At a global level, a Cold War 2.0 would complicate cooperation on global issues such as climate change, weapons proliferation, denuclearization, poverty alleviation and other forms of non-traditional security cooperation as both sides would be see cooperation through a zero-sum calculation in which cooperation may weaken their position vis-à-vis each other in their bilateral relationship.
‘America First’ Politics, Xi Jinping Thought and the Future of US-China Relations
The US was primed to take a harder line on China whichever political party came into power in the wake of the November 2016 election. Notwithstanding, America First politics has injected an unnecessary level of unpredictability and friction into a relationship that was already structurally strained.
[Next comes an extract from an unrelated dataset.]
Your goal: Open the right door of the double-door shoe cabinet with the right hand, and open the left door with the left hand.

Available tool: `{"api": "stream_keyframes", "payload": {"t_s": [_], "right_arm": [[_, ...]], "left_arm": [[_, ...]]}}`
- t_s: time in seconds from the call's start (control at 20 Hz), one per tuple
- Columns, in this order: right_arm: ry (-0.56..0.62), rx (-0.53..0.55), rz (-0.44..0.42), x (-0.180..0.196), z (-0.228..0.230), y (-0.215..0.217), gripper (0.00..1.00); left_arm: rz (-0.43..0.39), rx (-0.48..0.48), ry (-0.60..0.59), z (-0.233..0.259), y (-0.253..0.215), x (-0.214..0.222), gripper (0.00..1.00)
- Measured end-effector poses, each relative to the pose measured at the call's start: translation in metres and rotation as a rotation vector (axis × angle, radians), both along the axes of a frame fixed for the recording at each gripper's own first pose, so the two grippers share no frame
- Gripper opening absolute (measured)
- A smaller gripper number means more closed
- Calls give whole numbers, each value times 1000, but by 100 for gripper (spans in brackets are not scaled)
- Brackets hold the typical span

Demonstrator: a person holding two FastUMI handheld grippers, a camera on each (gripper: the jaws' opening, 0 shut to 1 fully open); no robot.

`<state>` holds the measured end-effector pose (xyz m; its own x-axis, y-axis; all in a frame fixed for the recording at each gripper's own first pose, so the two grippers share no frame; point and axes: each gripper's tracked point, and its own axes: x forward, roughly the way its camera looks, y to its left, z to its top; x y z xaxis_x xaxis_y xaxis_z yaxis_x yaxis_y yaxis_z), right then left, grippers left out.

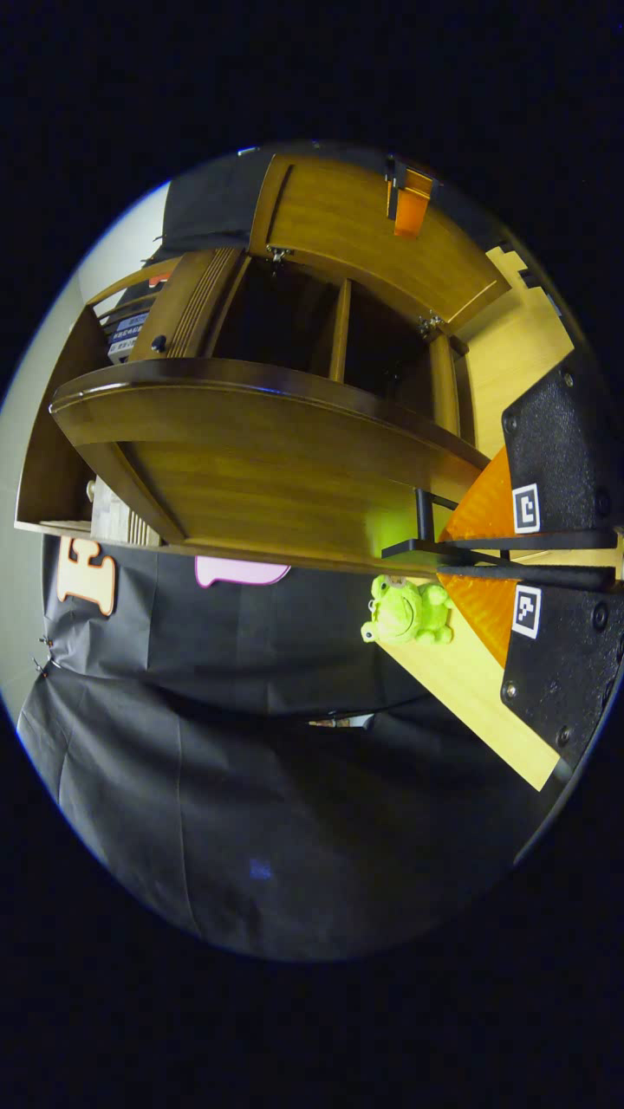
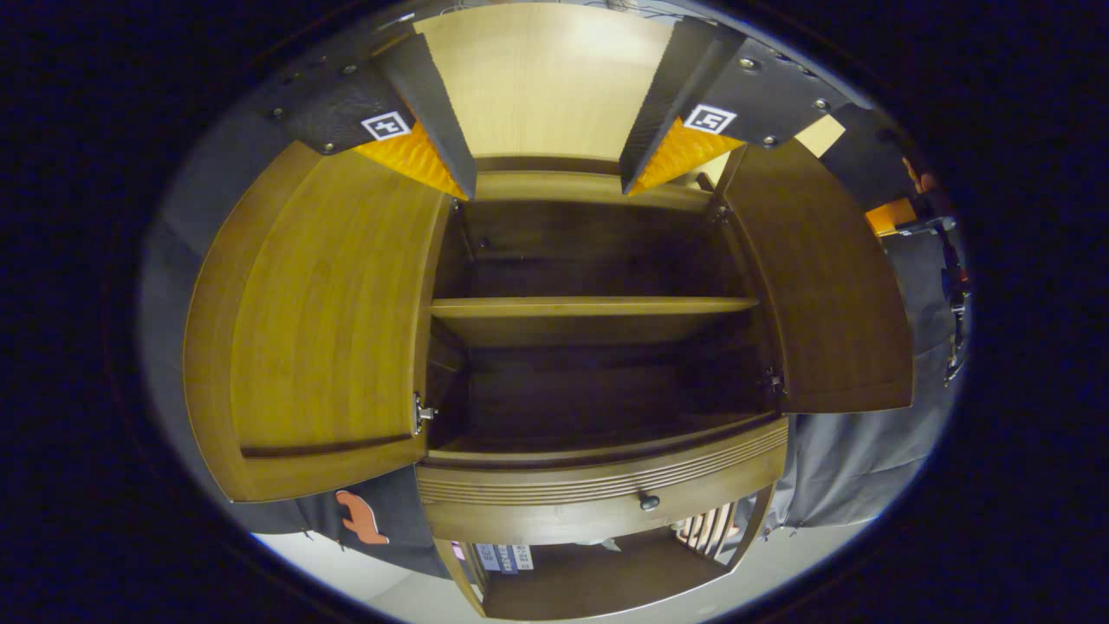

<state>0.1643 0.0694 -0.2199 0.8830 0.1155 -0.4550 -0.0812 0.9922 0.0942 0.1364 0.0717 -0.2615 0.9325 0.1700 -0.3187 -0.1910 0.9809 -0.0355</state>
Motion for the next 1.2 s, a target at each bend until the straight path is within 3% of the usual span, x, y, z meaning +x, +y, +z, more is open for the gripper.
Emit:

Raising anxieties in Beijing through direct attacks its economic reforms and ill-considered tariffs will not only harm China but also alliance partners as their economies are integrated through the East Asian production network. Importantly, it has the potential to accelerate the vicious cycle towards a Cold War 2.0 that will shape the 21st century’s geopolitical landscape in such a way that it will be characterized by rivalry rather than cooperation.
Xi Jinping Thought (习近平思想) will also shape future of US-China relations if realized. Built on the two pillars of achieving the ‘Chinese dream’ and comprehensively deepening reform and upholding the mass line, Xi’s own “China First” politics incarnated in Xi Jinping Thought will directly challenge the US’s position in the region, its alliances, and the international system the US helped build in the post WW2 period. Not altering this lofty goal may have unintentionally planted the seeds of China’s fears over a Cold War 2.0. Avoiding China’s twin traps will require compromise, domestic stability, and constructive relations with the US.